The presence of mild abnormalities is usually seen as small brown pigmented dots on the posterior lens capsule. Previously the literature indicated that this was always observed as a bilateral phenomenon but recently it has been stated that affected dogs may show unilateral involvement, although this is less common.

The present knowledge of the mode of inheritance of this disease is thought to be an autosomal irregular dominant with variable expression. Due to PHPV seldom resulting in secondary cataracts in the Stafford, those that are mildly afflicted will seldom show any form of visual impairment during their lives. Even those that are more severely afflicted, may be capable of adapting by using peripheral to compensate.

Stafford breeders should therefore not assume that the problem is absent simply because they have not encountered blatant signs of visual impairment, instead discerning breeders should ensure that all their Staffords are tested through the National Eye Scheme.

Entropion

Entropion is a genetic condition in which a portion of the eyelid is inverted or folded inward. This can cause an eyelash or hair to irritate and scratch the surface of the eye, leading to corneal ulceration or perforation. It can also cause dark-coloured scar tissue to build up over the wound (pigmentary keratitis). These factors may cause a decrease or loss of vision.

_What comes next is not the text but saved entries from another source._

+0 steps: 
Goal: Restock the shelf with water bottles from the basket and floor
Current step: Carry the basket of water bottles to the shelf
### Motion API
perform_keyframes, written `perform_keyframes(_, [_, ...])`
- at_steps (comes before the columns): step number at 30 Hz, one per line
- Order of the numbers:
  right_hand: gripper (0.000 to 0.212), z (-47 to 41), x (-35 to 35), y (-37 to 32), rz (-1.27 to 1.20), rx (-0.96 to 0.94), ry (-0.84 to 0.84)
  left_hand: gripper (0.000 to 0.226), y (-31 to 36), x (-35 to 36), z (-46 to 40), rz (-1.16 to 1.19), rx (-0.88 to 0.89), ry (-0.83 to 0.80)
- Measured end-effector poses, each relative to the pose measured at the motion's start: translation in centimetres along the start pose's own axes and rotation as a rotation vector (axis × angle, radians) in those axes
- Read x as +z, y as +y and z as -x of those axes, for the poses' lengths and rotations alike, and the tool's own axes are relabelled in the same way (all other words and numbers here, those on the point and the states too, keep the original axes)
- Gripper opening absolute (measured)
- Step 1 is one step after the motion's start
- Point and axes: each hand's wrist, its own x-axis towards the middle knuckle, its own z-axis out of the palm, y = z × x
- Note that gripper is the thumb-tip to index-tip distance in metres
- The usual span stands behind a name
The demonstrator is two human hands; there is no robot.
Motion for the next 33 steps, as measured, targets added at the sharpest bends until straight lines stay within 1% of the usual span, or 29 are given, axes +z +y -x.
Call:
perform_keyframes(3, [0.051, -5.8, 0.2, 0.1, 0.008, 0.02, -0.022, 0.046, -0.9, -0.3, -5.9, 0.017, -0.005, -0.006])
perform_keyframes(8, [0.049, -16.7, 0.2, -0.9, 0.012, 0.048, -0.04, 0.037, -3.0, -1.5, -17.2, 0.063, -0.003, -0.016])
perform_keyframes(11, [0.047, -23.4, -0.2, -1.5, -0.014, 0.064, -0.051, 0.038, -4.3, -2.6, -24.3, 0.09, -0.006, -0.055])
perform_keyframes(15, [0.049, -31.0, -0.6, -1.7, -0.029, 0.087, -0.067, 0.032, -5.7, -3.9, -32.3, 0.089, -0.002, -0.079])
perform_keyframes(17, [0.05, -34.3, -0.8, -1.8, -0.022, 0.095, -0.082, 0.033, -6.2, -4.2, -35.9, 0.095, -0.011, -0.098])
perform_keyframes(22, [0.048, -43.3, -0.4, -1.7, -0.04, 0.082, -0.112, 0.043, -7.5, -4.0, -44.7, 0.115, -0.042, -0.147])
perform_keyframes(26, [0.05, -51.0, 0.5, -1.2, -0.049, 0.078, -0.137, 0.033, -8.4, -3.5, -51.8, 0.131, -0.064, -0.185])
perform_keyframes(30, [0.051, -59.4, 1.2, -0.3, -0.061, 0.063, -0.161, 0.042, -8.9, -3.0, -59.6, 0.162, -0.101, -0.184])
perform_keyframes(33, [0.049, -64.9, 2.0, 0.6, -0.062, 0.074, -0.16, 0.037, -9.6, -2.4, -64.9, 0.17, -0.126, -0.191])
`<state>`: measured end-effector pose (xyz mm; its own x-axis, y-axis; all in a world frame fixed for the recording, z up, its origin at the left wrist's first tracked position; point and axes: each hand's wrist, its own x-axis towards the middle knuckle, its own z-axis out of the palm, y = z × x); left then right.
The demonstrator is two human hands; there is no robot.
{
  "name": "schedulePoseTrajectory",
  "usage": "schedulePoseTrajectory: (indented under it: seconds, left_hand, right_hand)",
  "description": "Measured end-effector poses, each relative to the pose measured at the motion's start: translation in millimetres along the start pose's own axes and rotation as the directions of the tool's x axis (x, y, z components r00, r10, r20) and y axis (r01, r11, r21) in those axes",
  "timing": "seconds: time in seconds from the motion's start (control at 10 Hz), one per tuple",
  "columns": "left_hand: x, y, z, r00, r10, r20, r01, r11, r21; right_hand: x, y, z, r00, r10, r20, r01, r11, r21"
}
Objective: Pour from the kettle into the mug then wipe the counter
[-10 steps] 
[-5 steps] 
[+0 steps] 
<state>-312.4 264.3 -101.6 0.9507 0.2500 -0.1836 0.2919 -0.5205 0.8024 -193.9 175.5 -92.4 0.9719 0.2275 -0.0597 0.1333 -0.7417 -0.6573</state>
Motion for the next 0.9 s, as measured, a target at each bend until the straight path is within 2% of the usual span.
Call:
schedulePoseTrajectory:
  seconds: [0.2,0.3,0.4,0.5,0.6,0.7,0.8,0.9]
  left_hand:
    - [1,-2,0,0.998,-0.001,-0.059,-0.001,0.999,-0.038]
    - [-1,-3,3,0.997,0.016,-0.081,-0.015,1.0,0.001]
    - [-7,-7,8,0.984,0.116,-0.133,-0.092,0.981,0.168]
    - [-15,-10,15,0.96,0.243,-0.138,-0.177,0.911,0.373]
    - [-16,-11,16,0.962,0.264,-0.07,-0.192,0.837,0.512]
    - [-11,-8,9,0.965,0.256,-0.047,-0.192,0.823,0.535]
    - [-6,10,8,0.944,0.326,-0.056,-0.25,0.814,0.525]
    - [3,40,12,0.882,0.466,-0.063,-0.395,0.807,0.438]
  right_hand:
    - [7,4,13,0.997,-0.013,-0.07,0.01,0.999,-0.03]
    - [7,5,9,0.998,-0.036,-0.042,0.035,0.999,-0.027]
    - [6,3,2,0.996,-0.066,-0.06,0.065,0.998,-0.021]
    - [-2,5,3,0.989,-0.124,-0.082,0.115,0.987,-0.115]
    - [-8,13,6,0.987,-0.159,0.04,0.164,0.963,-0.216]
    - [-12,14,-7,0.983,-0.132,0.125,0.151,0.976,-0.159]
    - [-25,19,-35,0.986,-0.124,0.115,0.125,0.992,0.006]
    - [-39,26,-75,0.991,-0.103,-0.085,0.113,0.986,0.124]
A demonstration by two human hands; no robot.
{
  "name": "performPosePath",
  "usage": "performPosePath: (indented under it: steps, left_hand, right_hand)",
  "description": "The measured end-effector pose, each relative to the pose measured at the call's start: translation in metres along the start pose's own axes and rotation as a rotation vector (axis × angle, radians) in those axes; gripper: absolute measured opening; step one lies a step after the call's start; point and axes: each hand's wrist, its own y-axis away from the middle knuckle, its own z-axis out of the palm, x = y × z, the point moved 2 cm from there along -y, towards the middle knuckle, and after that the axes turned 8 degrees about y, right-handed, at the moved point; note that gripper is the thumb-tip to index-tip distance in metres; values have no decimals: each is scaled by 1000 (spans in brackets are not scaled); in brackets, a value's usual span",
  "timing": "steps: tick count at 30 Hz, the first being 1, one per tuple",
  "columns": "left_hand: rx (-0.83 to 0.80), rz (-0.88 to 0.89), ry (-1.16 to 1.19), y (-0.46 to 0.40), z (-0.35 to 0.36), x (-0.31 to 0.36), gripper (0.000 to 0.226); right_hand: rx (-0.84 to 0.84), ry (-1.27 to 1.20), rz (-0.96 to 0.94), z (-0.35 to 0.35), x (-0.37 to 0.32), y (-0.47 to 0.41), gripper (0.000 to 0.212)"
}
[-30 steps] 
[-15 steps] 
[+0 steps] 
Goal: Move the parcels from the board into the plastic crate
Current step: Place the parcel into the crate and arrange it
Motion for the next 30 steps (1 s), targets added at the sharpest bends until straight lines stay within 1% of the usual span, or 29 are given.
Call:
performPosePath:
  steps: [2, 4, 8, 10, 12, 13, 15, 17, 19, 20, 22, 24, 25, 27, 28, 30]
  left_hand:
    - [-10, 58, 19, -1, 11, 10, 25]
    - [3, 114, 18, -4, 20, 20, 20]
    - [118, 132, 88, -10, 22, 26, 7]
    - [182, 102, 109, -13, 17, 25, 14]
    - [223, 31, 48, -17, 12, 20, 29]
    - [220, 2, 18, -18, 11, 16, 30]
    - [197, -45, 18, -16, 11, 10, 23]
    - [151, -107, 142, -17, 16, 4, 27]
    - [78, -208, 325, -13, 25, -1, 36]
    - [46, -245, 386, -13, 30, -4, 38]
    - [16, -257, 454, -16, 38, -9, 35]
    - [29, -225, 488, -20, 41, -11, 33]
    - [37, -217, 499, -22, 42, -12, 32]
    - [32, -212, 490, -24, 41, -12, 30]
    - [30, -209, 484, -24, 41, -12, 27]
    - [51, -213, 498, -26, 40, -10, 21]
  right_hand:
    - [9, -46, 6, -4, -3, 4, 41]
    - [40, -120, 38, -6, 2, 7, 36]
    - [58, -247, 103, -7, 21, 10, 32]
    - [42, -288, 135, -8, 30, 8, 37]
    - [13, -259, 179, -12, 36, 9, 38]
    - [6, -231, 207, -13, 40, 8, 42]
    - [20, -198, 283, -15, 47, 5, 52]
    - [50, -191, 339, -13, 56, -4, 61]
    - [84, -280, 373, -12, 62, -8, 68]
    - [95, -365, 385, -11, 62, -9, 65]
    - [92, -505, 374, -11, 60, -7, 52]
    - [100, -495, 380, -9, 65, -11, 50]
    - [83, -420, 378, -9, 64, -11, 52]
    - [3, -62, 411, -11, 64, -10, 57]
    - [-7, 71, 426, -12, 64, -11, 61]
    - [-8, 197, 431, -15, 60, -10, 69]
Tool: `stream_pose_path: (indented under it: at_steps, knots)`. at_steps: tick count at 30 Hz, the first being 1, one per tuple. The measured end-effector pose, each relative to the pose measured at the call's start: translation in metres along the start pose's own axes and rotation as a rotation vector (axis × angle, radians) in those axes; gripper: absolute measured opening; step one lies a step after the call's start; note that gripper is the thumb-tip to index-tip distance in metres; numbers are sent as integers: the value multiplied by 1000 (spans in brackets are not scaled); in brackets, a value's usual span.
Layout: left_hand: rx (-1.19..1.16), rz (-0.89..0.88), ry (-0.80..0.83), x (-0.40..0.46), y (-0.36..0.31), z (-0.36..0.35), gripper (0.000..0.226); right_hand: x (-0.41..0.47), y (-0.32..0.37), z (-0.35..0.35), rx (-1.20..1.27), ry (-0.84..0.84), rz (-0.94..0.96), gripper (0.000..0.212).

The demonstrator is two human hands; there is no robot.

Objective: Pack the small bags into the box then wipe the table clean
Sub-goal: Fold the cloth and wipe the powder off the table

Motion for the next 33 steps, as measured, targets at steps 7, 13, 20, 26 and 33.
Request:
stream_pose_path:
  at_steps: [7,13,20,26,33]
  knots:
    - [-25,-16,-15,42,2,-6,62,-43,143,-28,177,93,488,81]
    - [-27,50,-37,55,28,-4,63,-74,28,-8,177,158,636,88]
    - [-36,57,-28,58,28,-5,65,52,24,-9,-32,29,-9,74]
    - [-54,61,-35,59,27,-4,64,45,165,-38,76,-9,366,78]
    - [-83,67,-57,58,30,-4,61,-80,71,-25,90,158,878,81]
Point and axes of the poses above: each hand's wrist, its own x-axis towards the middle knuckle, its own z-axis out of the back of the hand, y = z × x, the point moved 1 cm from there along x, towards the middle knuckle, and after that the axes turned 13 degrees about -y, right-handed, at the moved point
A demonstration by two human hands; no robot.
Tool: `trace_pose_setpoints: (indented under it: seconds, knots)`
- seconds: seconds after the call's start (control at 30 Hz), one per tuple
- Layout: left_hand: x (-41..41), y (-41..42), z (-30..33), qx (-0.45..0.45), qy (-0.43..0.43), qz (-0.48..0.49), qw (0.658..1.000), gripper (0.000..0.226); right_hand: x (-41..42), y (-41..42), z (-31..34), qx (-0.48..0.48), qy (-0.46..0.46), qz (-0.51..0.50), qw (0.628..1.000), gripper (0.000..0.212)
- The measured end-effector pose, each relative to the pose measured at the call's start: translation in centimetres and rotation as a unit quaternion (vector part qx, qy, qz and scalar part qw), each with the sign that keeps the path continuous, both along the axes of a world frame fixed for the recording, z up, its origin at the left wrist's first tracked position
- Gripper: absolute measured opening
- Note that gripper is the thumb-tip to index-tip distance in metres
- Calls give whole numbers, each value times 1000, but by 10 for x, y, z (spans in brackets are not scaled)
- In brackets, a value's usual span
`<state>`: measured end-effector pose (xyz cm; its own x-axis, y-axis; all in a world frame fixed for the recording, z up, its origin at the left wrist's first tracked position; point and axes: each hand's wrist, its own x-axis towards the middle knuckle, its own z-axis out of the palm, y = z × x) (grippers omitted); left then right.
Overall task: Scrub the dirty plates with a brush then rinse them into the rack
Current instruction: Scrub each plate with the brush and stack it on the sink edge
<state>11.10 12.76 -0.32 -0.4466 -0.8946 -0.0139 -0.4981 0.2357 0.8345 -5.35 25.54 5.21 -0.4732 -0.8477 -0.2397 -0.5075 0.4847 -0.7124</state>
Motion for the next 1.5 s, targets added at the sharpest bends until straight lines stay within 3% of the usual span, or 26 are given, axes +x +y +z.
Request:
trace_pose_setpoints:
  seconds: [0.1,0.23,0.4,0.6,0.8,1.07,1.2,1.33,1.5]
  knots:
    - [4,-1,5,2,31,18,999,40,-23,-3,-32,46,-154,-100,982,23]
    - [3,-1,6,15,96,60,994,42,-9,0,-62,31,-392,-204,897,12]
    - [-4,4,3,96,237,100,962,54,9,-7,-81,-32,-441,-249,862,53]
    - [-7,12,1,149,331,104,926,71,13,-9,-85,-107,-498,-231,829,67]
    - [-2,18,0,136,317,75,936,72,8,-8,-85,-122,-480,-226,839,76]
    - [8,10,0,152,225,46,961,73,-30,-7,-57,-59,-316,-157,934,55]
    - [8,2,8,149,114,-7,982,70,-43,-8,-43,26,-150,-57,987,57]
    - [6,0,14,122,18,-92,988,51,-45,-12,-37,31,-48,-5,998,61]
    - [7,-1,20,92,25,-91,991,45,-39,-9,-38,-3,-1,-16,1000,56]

Entropion is common in dogs and is seen in a wide variety of breeds, including short-nosed breeds, giant breeds, and sporting breeds. Entropion is almost always diagnosed around the time a puppy reaches its first birthday.

Ectropion

Primarily an inherited condition, in which the lower eyelid droops away from the eyeball to expose the third eyelid and the conjunctiva. Exposure of the delicate mucous membrane causes conjunctivitis.

Correction is possible by complicated surgery in which the eyelid is lifted and shortened. Occasionally further surgery may be necessary to change completely the shape of the eyelids.